[Exercise description]
Output the entire listing that follows verbatim.

[Recorded information]
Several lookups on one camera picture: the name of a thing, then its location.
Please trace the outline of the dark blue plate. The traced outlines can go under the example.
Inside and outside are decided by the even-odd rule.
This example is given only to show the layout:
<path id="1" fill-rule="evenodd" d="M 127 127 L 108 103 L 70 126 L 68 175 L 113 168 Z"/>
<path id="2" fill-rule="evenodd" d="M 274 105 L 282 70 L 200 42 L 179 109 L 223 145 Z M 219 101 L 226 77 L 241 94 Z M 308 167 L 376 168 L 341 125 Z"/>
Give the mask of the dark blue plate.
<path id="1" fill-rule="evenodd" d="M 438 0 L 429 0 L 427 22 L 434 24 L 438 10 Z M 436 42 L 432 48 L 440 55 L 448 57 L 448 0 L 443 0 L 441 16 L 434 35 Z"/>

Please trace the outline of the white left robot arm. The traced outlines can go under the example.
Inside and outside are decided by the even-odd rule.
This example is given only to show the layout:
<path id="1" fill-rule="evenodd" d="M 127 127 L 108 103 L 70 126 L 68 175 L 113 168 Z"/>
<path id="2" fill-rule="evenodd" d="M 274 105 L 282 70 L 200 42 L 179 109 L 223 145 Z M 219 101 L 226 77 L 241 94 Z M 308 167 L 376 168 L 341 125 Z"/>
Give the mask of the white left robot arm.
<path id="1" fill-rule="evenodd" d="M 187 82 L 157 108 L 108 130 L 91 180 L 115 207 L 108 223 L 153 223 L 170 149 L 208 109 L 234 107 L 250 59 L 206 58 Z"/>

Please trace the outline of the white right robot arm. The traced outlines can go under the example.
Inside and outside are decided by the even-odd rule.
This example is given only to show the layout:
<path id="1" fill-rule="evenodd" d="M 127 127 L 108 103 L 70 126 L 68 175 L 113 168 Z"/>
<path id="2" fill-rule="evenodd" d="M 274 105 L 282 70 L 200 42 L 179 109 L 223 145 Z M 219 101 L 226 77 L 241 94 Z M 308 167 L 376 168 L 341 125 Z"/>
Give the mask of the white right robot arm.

[Result]
Several lookups on one camera picture: the name of a thing, then its location.
Please trace the outline of the dark blue plate. The traced outlines can go under the example.
Inside and outside are decided by the even-odd rule.
This example is given only to show the layout:
<path id="1" fill-rule="evenodd" d="M 127 127 L 108 103 L 70 126 L 68 175 L 113 168 Z"/>
<path id="2" fill-rule="evenodd" d="M 274 105 L 282 70 L 200 42 L 179 109 L 223 145 Z M 219 101 L 226 77 L 241 94 Z M 308 167 L 376 168 L 341 125 Z"/>
Give the mask of the dark blue plate.
<path id="1" fill-rule="evenodd" d="M 438 0 L 429 0 L 427 22 L 434 24 L 438 10 Z M 436 42 L 432 48 L 440 55 L 448 57 L 448 0 L 443 0 L 441 16 L 434 35 Z"/>

Please trace the outline of the white left robot arm. The traced outlines can go under the example.
Inside and outside are decided by the even-odd rule.
This example is given only to show the layout:
<path id="1" fill-rule="evenodd" d="M 127 127 L 108 103 L 70 126 L 68 175 L 113 168 Z"/>
<path id="2" fill-rule="evenodd" d="M 274 105 L 282 70 L 200 42 L 179 109 L 223 145 Z M 219 101 L 226 77 L 241 94 Z M 308 167 L 376 168 L 341 125 Z"/>
Give the mask of the white left robot arm.
<path id="1" fill-rule="evenodd" d="M 187 82 L 157 108 L 108 130 L 91 180 L 115 207 L 108 223 L 153 223 L 170 149 L 208 109 L 234 107 L 250 59 L 206 58 Z"/>

Please trace the outline of the white right robot arm. The traced outlines can go under the example.
Inside and outside are decided by the even-odd rule.
This example is given only to show the layout:
<path id="1" fill-rule="evenodd" d="M 127 127 L 108 103 L 70 126 L 68 175 L 113 168 Z"/>
<path id="2" fill-rule="evenodd" d="M 274 105 L 282 70 L 200 42 L 179 109 L 223 145 Z M 219 101 L 226 77 L 241 94 Z M 308 167 L 376 168 L 341 125 Z"/>
Give the mask of the white right robot arm.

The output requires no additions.